* **PROBLEM TO WORK ON**: Could you copy each line of the listing below that has the word "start"?

* **EXERCISE DATA**:
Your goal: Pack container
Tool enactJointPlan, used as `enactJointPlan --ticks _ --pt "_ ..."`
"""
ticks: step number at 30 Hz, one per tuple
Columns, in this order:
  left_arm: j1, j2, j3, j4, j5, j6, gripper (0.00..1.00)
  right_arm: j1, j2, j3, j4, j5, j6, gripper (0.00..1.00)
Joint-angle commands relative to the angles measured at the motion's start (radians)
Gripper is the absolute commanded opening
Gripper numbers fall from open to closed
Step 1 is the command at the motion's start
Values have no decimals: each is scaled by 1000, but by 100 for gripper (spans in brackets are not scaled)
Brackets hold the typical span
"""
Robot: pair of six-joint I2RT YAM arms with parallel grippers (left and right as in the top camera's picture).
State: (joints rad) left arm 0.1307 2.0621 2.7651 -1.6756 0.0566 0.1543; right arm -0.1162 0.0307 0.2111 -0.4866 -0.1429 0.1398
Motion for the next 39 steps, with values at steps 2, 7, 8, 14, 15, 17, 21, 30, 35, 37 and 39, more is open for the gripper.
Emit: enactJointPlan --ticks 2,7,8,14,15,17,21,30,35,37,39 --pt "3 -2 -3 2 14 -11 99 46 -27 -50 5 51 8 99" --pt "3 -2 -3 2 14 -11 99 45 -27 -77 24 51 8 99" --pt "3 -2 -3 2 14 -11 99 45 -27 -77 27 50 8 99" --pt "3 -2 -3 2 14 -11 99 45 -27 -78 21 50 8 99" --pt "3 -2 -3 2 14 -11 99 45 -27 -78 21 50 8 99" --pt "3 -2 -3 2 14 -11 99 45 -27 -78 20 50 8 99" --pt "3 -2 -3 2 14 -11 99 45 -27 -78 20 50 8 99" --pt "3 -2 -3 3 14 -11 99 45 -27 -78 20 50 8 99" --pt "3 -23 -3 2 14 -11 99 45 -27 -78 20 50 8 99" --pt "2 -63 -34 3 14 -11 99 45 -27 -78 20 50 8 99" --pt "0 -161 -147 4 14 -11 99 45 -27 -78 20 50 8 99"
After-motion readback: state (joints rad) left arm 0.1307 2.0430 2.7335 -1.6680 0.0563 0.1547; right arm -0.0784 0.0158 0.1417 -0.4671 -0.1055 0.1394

* **OUTPUT FOR THIS TASK**:
Joint-angle commands relative to the angles measured at the motion's start (radians)
Step 1 is the command at the motion's start

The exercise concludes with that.